Problem with initialization
266918 opened this issue · 5 comments
Describe the bug
I have run the sequential model multiple times and it produces inconsistent results.
Model: "sequential"
Layer (type) Output Shape Param #
tcn (TCN) (None, 10) 2940
dense (Dense) (None, 1) 11
Total params: 2,951
Trainable params: 2,951
Non-trainable params: 0
Epoch 1/200
50/50 [==============================] - 3s 22ms/step - loss: 0.0433 - mae: 0.0433 - val_loss: 0.0069 - val_mae: 0.0069
Epoch 2/200
50/50 [==============================] - 0s 6ms/step - loss: 0.0220 - mae: 0.0220 - val_loss: 0.0094 - val_mae: 0.0094
The second run - I didn't change any parameter, just rerun the model training again, it got the following result.
Model: "sequential_1"
Layer (type) Output Shape Param #
tcn_1 (TCN) (None, 10) 2940
dense_1 (Dense) (None, 1) 11
Total params: 2,951
Trainable params: 2,951
Non-trainable params: 0
Paste a snippet
Here's the code. the data is amazon stock price downloaded as csv format.
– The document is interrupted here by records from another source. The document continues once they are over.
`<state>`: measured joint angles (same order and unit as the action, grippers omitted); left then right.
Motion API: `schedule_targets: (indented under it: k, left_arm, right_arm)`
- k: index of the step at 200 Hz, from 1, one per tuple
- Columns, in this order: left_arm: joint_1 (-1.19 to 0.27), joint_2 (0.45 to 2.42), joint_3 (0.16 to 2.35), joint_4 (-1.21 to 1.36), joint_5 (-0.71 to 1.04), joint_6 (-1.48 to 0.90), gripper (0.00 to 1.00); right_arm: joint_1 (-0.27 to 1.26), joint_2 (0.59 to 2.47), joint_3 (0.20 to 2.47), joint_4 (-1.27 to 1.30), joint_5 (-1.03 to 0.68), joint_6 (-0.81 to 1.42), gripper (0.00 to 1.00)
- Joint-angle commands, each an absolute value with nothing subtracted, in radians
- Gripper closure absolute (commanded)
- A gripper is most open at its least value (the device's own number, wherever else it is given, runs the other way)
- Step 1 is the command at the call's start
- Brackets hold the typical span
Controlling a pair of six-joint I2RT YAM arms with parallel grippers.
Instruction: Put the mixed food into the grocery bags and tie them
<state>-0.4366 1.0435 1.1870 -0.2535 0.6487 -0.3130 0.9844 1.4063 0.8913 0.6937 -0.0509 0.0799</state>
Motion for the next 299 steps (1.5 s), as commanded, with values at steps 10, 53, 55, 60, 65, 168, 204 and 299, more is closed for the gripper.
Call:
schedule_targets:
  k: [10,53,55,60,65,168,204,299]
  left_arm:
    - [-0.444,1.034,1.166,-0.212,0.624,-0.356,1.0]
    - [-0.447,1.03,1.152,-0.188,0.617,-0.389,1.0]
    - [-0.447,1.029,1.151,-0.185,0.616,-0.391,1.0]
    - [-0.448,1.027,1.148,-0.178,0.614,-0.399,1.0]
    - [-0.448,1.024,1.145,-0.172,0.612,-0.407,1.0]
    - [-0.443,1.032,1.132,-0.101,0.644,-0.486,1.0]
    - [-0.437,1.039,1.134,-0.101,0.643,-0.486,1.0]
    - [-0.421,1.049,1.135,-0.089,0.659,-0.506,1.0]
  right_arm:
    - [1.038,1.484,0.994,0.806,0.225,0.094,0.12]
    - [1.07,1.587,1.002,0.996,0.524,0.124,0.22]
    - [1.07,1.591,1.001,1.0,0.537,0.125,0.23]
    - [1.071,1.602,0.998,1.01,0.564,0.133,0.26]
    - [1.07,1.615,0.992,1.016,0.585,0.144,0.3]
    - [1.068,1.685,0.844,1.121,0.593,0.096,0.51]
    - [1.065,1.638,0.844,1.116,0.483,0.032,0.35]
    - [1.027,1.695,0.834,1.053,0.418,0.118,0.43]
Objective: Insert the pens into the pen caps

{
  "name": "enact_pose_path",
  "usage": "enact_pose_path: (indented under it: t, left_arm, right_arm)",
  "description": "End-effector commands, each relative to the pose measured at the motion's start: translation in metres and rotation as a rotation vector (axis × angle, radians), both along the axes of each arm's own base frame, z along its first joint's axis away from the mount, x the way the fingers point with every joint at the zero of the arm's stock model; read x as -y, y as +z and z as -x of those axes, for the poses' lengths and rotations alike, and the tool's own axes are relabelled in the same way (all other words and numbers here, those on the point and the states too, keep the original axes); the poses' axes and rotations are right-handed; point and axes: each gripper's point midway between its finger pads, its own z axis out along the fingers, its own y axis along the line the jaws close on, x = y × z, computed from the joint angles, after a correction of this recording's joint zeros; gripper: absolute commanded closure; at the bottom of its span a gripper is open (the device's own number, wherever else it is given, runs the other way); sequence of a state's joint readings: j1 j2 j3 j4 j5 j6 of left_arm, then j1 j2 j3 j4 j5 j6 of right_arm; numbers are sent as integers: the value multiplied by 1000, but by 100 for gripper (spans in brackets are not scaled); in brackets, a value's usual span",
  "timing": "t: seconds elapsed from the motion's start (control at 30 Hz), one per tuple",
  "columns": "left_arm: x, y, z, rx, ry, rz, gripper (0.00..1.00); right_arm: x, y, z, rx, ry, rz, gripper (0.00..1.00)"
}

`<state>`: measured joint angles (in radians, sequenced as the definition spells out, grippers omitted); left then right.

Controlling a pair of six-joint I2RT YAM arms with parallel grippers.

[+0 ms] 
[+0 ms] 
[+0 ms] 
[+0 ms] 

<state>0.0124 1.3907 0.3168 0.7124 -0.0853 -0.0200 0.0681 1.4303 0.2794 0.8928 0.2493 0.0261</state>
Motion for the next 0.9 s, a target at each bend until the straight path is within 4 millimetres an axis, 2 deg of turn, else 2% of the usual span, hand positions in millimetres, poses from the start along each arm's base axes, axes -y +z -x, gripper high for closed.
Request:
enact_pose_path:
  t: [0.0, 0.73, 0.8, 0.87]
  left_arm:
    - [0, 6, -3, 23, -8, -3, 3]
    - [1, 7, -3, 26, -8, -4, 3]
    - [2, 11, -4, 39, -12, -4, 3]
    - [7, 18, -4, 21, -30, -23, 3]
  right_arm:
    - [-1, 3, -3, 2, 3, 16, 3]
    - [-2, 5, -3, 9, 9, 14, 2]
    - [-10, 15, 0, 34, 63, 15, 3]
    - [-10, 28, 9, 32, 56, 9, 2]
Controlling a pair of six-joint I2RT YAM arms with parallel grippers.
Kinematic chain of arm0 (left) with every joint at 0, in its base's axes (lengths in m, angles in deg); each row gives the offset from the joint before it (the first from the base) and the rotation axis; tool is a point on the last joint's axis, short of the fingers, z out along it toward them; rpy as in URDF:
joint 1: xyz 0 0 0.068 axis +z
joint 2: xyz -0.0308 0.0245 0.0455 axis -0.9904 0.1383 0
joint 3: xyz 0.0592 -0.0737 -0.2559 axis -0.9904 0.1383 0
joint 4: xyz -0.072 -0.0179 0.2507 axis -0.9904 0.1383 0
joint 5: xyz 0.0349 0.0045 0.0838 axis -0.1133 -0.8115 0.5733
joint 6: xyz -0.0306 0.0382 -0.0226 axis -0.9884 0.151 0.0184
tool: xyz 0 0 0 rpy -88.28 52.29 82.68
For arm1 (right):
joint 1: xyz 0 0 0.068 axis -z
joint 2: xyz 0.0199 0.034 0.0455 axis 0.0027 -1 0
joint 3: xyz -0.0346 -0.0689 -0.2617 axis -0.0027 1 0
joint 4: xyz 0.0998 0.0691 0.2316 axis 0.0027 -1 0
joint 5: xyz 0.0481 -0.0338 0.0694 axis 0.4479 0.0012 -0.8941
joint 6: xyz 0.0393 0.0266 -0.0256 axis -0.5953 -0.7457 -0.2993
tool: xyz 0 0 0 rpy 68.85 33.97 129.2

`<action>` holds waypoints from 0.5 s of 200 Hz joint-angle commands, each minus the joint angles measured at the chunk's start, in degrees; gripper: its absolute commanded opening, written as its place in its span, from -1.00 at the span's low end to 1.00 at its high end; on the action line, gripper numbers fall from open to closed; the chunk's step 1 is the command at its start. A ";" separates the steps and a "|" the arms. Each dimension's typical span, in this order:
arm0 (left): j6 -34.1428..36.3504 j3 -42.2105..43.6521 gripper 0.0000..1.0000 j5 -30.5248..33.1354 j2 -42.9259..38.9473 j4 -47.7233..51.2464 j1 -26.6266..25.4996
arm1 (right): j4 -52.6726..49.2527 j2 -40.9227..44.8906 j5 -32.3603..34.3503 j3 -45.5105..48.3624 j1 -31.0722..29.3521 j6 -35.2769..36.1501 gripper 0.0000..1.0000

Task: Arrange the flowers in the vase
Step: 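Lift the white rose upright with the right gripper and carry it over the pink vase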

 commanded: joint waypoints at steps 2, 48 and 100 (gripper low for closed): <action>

Every time, build_model() is called.
import pandas as pd
import numpy as np
import matplotlib.pyplot as plt
from sklearn.preprocessing import MinMaxScaler
from tcn.tcn import TCN
from tensorflow import keras
window_size = 20 #
batch_size = 32 #
epochs = 200 #
filter_nums = 10 #
kernel_size = 4 #
def get_dataset():
df = pd.read_csv('./bars/AMZN Historical Data.csv', thousands=',')
df = df[::-1]
scaler = MinMaxScaler()
open_arr = scaler.fit_transform(df['Open'].values.reshape(-1, 1)).reshape(-1)
X = np.zeros(shape=(len(open_arr) - window_size, window_size))
label = np.zeros(shape=(len(open_arr) - window_size))
for i in range(len(open_arr) - window_size):
X[i, :] = open_arr[i:i+window_size]
label[i] = open_arr[i+window_size]
train_X = X[:2000, :]
train_label = label[:2000]
test_X = X[2000:3000, :]
test_label = label[2000:3000]
return train_X, train_label, test_X, test_label, scaler
def RMSE(pred, true):
return np.mean(np.sqrt(np.square(pred - true)))
def plot(pred, true):
fig = plt.figure()
ax = fig.add_subplot(111)
ax.plot(range(len(pred)), pred)
ax.plot(range(len(true)), true)
plt.show()
def build_model():
train_X, train_label, test_X, test_label, scaler = get_dataset()
model = keras.models.Sequential([
keras.layers.Input(shape=(window_size, 1)),
TCN(nb_filters=filter_nums,
kernel_size=kernel_size,
dilations=[1, 2, 4, 8]),
keras.layers.Dense(units=1, activation='relu')
])
model.summary()
model.compile(optimizer='adam', loss='mae', metrics=['mae'])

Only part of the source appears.